→ **WHAT YOU NEED TO DO**: Give back every line of the data below exactly.

→ **DATASET EXTRACT**:
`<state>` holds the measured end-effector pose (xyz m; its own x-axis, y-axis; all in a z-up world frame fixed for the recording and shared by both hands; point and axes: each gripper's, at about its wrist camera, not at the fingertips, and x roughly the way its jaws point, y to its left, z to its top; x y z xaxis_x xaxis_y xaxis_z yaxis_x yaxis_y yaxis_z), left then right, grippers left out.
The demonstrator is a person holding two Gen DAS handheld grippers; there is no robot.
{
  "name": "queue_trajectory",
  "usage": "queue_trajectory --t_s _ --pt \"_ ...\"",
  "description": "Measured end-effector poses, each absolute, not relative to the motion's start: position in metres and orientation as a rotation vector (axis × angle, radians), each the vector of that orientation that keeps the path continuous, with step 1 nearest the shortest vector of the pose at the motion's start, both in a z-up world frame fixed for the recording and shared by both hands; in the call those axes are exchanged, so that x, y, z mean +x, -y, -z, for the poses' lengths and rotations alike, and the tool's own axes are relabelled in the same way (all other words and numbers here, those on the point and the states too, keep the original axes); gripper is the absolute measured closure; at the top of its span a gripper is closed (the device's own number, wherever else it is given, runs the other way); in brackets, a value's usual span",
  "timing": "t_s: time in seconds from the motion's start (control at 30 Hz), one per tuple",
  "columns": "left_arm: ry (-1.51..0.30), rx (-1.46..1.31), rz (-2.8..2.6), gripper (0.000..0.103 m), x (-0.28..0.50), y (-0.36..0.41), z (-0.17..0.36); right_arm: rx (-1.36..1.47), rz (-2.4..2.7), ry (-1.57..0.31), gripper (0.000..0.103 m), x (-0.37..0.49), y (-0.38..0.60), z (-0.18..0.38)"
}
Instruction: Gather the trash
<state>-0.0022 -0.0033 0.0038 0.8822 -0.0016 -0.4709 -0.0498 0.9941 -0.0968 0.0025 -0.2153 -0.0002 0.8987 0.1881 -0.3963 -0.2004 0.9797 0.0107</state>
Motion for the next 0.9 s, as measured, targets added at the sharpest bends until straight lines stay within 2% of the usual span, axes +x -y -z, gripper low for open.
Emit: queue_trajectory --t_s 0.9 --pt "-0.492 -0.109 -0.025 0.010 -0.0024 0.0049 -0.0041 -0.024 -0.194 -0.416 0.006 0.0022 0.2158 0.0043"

→ **RESPONSE TO THE TASK**:
`<state>` holds the measured end-effector pose (xyz m; its own x-axis, y-axis; all in a z-up world frame fixed for the recording and shared by both hands; point and axes: each gripper's, at about its wrist camera, not at the fingertips, and x roughly the way its jaws point, y to its left, z to its top; x y z xaxis_x xaxis_y xaxis_z yaxis_x yaxis_y yaxis_z), left then right, grippers left out.
The demonstrator is a person holding two Gen DAS handheld grippers; there is no robot.
{
  "name": "queue_trajectory",
  "usage": "queue_trajectory --t_s _ --pt \"_ ...\"",
  "description": "Measured end-effector poses, each absolute, not relative to the motion's start: position in metres and orientation as a rotation vector (axis × angle, radians), each the vector of that orientation that keeps the path continuous, with step 1 nearest the shortest vector of the pose at the motion's start, both in a z-up world frame fixed for the recording and shared by both hands; in the call those axes are exchanged, so that x, y, z mean +x, -y, -z, for the poses' lengths and rotations alike, and the tool's own axes are relabelled in the same way (all other words and numbers here, those on the point and the states too, keep the original axes); gripper is the absolute measured closure; at the top of its span a gripper is closed (the device's own number, wherever else it is given, runs the other way); in brackets, a value's usual span",
  "timing": "t_s: time in seconds from the motion's start (control at 30 Hz), one per tuple",
  "columns": "left_arm: ry (-1.51..0.30), rx (-1.46..1.31), rz (-2.8..2.6), gripper (0.000..0.103 m), x (-0.28..0.50), y (-0.36..0.41), z (-0.17..0.36); right_arm: rx (-1.36..1.47), rz (-2.4..2.7), ry (-1.57..0.31), gripper (0.000..0.103 m), x (-0.37..0.49), y (-0.38..0.60), z (-0.18..0.38)"
}
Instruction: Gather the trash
<state>-0.0022 -0.0033 0.0038 0.8822 -0.0016 -0.4709 -0.0498 0.9941 -0.0968 0.0025 -0.2153 -0.0002 0.8987 0.1881 -0.3963 -0.2004 0.9797 0.0107</state>
Motion for the next 0.9 s, as measured, targets added at the sharpest bends until straight lines stay within 2% of the usual span, axes +x -y -z, gripper low for open.
Emit: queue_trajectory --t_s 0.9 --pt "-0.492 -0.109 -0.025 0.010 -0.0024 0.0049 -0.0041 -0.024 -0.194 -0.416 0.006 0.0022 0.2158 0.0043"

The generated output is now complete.